The Hirshhorn Hires Melissa Chiu as New Director
By Susanna Chen
Melissa Chiu, current director and senior vice president for global arts and cultural programs at Asia Society Museum in New York, has been named as director of the Hirshhorn Museum and Sculpture Garden in Washington, DC, after the museum’s previous director, Richard Koshalek, announced his resignation over a funding controversy last year.
With her global vision and extensive knowledge of contemporary Asian art, Chiu is expected to bring a new perspective to the Smithsonian institution. While writing her doctoral thesis at University of Western Sydney, the Australian-born Chiu researched contemporary Chinese art in the diaspora, a field which had rarely been explored at the time, ensuring her pioneering role in the field.
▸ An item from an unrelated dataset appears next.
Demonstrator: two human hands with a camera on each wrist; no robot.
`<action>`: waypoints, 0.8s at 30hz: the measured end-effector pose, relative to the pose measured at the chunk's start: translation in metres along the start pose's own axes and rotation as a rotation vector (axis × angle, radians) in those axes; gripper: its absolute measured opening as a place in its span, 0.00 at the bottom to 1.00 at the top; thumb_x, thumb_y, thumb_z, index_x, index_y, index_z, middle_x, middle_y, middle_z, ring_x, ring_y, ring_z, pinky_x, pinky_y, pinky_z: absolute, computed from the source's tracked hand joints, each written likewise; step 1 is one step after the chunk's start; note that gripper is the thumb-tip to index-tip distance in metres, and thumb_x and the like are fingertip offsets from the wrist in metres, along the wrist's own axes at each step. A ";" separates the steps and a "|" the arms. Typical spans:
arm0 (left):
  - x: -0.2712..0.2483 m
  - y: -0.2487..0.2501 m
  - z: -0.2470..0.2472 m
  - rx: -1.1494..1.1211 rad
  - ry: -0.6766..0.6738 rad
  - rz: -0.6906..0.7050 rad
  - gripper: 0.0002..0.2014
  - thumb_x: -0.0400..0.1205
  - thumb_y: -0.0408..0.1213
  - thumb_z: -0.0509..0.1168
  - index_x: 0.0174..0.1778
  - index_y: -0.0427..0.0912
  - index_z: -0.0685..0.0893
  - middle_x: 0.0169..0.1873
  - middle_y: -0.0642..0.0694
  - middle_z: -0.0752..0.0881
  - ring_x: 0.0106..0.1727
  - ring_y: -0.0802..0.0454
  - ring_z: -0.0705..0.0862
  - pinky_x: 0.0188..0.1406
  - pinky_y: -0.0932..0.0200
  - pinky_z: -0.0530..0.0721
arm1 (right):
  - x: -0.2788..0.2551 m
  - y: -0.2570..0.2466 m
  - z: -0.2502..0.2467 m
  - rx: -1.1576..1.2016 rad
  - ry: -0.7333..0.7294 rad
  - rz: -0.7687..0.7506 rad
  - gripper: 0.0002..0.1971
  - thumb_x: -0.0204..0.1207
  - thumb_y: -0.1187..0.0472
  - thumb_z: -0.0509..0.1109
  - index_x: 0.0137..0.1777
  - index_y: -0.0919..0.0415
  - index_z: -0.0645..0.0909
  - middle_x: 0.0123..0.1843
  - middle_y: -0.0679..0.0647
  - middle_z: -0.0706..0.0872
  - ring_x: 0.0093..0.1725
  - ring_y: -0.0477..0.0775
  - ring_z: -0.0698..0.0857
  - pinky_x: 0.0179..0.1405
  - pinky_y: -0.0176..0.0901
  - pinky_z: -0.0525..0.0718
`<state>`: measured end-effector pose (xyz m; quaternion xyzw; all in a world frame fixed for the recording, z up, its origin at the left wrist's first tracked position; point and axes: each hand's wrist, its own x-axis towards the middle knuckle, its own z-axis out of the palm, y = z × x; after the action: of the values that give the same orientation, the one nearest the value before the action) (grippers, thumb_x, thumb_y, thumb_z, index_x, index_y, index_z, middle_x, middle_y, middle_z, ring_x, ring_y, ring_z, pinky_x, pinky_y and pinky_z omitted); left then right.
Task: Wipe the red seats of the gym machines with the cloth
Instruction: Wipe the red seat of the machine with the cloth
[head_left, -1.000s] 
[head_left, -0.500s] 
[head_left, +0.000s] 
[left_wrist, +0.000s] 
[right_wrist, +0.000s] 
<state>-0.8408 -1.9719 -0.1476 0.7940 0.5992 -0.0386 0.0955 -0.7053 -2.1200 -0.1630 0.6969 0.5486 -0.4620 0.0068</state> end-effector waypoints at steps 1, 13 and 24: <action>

In 2001, Chiu moved to New York in order to take up the position of curator at Asia Society Museum, becoming the first curator of contemporary Asian and Asian-American art at an American museum. Three years later, she was promoted to director and later, in 2007, launched Asia Society’s contemporary art collection. Other notable curatorial projects include an exhibition of the work of infamous Chinese performance artist Zhang Huan, “Altered States: Art of Zhang Huan,” in 2007, and “Art and China’s Revolution,” in 2008, which examined the three decades following the establishment of the People's Republic of China in 1949.
Open to the public since 1974, the Hirshhorn Museum and Sculpture Garden holds over 12,000 objects by 20th-century masters in its collection. Chiu’s tenure will begin in September, just in time to oversee the institution’s 40th anniversary.